Task objective. Read the material below and count the lines holding the string "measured". Give that count with nothing added.

Provided data.
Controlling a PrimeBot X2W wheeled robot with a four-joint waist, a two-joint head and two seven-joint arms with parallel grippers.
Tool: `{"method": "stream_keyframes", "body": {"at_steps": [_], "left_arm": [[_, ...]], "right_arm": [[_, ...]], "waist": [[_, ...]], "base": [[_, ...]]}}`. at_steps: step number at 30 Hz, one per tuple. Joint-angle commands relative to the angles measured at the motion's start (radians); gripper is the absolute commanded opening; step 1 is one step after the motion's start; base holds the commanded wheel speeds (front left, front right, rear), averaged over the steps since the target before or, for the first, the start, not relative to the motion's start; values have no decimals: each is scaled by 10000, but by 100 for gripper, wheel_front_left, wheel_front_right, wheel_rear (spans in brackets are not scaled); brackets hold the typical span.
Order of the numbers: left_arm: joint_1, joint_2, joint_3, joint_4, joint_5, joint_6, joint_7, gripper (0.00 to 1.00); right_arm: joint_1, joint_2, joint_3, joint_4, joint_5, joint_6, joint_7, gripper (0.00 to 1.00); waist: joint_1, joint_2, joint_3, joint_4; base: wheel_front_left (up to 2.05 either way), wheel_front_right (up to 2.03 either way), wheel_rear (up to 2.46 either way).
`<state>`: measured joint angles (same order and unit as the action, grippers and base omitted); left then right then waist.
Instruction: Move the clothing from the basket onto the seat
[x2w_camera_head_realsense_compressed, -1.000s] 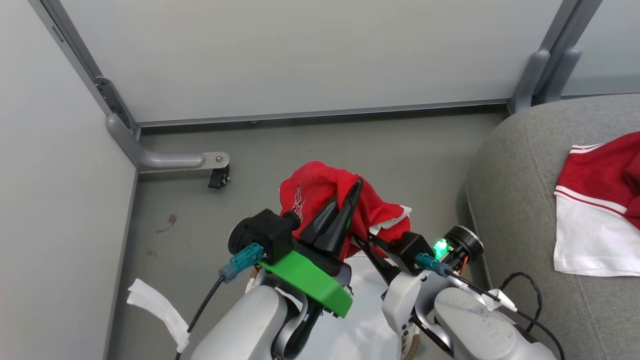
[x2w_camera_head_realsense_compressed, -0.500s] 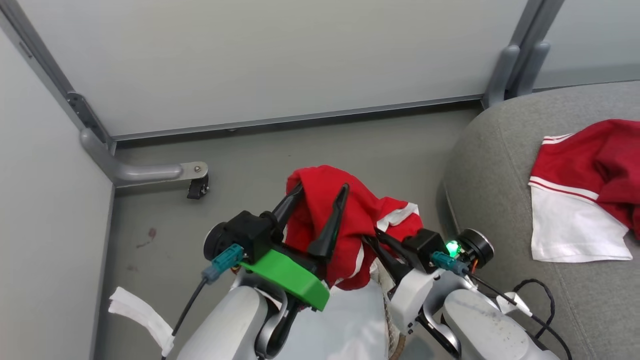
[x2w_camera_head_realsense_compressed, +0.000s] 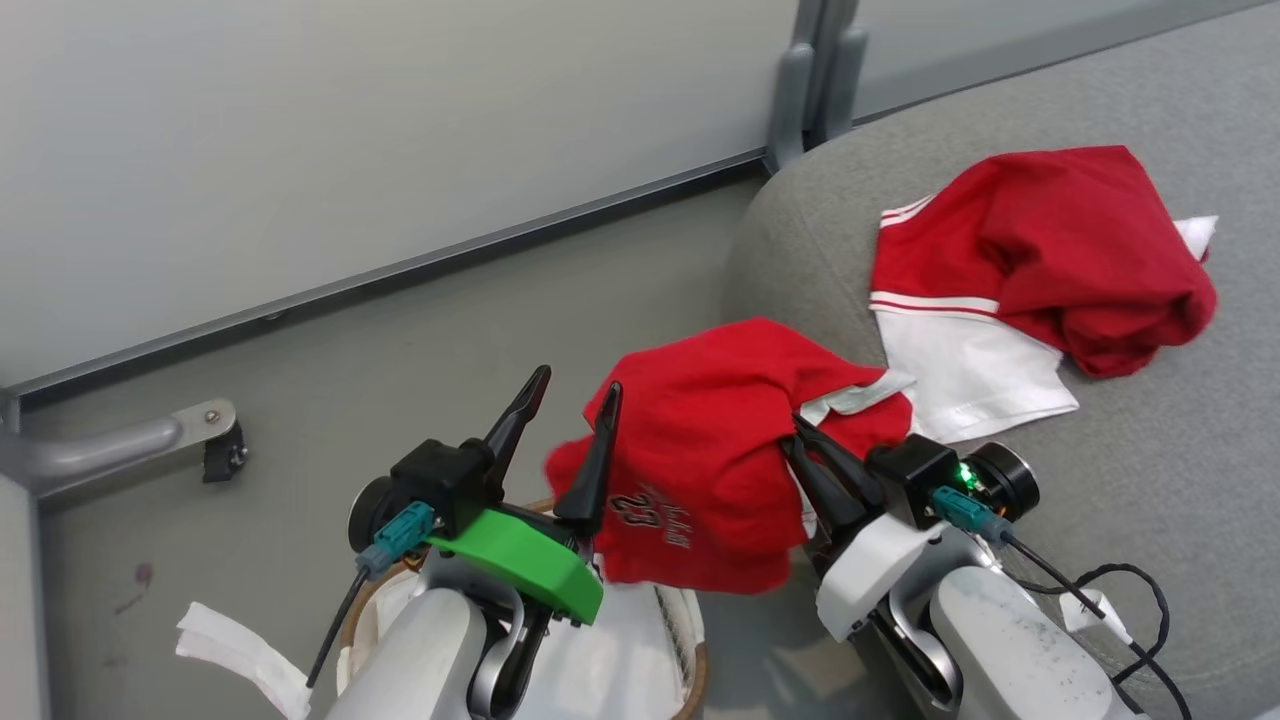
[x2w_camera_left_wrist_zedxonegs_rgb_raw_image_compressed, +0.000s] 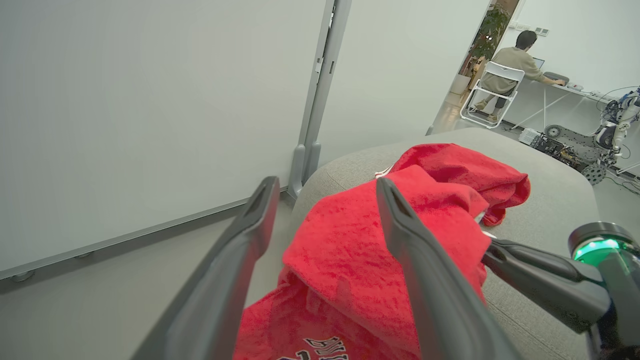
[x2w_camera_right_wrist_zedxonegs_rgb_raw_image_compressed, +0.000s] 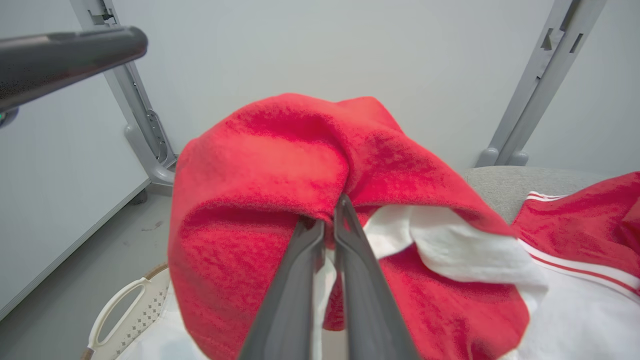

Final answer. 2